Requirement: In the entries below, find the line with "Please mark the region of the pink figurine on cabinet." and the line with "Could you please mark the region of the orange-print". Reproduce those two lines and every line between them exactly, and nothing more.

BEGIN Entries provided

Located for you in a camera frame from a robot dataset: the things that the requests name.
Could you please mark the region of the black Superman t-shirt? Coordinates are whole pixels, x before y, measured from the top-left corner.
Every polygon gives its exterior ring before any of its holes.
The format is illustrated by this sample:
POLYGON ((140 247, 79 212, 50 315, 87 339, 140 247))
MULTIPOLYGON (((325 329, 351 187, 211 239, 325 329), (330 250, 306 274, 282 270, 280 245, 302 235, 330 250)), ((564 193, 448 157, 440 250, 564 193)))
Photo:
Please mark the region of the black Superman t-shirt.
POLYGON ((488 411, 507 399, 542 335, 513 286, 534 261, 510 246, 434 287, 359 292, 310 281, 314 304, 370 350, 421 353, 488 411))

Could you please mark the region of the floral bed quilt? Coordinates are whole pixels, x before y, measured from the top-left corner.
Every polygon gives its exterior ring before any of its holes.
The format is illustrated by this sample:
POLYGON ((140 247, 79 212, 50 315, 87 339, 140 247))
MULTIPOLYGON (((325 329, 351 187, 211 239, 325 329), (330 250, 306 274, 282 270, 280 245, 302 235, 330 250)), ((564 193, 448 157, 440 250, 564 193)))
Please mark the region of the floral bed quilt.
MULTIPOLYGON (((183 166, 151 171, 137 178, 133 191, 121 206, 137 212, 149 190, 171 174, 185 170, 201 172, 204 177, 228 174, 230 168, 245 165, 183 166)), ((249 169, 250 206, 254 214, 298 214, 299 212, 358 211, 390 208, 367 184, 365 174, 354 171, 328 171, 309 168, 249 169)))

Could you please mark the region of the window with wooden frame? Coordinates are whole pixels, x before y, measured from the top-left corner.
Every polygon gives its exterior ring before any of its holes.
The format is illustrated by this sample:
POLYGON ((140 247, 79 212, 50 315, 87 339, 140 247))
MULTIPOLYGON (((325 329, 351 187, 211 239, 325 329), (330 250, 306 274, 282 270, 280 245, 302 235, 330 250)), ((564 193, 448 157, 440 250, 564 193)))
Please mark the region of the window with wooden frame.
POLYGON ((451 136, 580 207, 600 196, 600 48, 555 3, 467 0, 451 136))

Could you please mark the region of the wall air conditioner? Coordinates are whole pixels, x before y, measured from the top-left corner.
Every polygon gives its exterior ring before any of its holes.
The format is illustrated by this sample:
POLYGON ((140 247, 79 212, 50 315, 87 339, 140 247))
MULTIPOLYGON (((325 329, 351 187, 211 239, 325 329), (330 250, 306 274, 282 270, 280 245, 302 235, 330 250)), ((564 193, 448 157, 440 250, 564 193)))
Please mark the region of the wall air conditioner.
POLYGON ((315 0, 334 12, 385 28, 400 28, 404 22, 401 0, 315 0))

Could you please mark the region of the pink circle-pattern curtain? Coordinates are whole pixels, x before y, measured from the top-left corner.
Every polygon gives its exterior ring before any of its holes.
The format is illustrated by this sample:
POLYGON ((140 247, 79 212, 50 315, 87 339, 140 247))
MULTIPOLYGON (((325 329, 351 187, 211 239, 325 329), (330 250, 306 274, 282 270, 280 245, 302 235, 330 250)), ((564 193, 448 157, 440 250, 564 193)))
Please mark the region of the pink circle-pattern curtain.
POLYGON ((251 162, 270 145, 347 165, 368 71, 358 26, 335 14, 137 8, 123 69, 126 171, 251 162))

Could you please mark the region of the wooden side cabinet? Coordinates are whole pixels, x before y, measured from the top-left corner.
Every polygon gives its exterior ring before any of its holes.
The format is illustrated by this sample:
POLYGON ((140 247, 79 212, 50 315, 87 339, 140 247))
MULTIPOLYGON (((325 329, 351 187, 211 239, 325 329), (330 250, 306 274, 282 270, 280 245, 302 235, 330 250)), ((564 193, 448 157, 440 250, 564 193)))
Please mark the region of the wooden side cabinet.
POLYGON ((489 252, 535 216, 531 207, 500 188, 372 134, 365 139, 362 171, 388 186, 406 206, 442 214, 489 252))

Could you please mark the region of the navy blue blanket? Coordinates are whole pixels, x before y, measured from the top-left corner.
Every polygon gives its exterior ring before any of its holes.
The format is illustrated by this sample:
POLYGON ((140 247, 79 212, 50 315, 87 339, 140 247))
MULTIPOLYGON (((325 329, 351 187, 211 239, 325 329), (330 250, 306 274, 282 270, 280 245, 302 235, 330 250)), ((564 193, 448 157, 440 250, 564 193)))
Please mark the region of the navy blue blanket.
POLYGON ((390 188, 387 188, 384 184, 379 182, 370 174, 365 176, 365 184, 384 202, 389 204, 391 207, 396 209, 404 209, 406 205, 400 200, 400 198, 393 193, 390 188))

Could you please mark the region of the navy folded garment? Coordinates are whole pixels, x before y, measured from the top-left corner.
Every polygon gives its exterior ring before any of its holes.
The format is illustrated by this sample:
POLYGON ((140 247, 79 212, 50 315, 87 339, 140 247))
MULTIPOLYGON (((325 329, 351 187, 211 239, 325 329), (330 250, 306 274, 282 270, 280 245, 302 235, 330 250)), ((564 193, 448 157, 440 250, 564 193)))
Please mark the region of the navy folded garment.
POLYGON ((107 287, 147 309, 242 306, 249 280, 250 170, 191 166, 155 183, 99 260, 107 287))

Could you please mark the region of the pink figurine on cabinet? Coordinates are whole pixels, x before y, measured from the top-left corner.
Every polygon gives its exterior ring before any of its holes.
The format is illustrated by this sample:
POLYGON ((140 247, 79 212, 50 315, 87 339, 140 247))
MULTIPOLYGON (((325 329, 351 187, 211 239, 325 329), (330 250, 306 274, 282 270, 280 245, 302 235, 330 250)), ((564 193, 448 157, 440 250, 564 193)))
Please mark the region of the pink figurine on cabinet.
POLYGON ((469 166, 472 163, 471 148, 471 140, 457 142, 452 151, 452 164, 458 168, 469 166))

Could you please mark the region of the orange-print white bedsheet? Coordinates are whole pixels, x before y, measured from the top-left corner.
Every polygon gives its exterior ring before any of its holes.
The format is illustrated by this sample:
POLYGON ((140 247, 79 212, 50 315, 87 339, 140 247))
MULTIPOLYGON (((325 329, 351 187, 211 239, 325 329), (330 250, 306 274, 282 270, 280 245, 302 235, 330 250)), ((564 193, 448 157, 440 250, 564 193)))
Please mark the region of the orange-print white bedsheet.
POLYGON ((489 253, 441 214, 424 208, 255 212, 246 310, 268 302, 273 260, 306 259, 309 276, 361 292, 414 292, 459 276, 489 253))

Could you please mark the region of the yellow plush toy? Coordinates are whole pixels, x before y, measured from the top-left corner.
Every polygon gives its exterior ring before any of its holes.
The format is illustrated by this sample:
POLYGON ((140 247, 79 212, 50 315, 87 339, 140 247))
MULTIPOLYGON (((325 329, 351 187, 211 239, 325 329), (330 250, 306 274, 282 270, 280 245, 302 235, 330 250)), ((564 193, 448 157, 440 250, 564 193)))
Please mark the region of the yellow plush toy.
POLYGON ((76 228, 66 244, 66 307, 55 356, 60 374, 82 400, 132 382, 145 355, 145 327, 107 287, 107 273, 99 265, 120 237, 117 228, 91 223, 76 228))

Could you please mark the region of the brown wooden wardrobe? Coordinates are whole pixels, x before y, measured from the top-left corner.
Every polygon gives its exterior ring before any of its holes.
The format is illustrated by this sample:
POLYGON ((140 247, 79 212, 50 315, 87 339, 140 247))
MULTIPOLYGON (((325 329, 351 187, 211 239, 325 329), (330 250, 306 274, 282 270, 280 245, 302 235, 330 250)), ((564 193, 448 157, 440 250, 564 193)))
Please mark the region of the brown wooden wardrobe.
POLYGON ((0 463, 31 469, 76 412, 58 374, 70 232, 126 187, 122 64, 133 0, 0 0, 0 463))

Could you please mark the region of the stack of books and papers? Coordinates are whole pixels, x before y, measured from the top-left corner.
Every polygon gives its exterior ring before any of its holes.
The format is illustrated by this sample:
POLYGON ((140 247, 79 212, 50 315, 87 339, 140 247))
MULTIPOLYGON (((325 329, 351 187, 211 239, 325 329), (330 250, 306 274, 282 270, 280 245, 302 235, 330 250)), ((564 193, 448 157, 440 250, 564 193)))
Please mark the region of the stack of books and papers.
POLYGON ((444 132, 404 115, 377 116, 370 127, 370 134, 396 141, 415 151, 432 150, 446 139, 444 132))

END Entries provided

Answer to this exercise:
Please mark the region of the pink figurine on cabinet.
POLYGON ((469 166, 472 163, 471 148, 471 140, 457 142, 452 151, 452 164, 458 168, 469 166))

Could you please mark the region of the orange-print white bedsheet? Coordinates are whole pixels, x before y, measured from the top-left corner.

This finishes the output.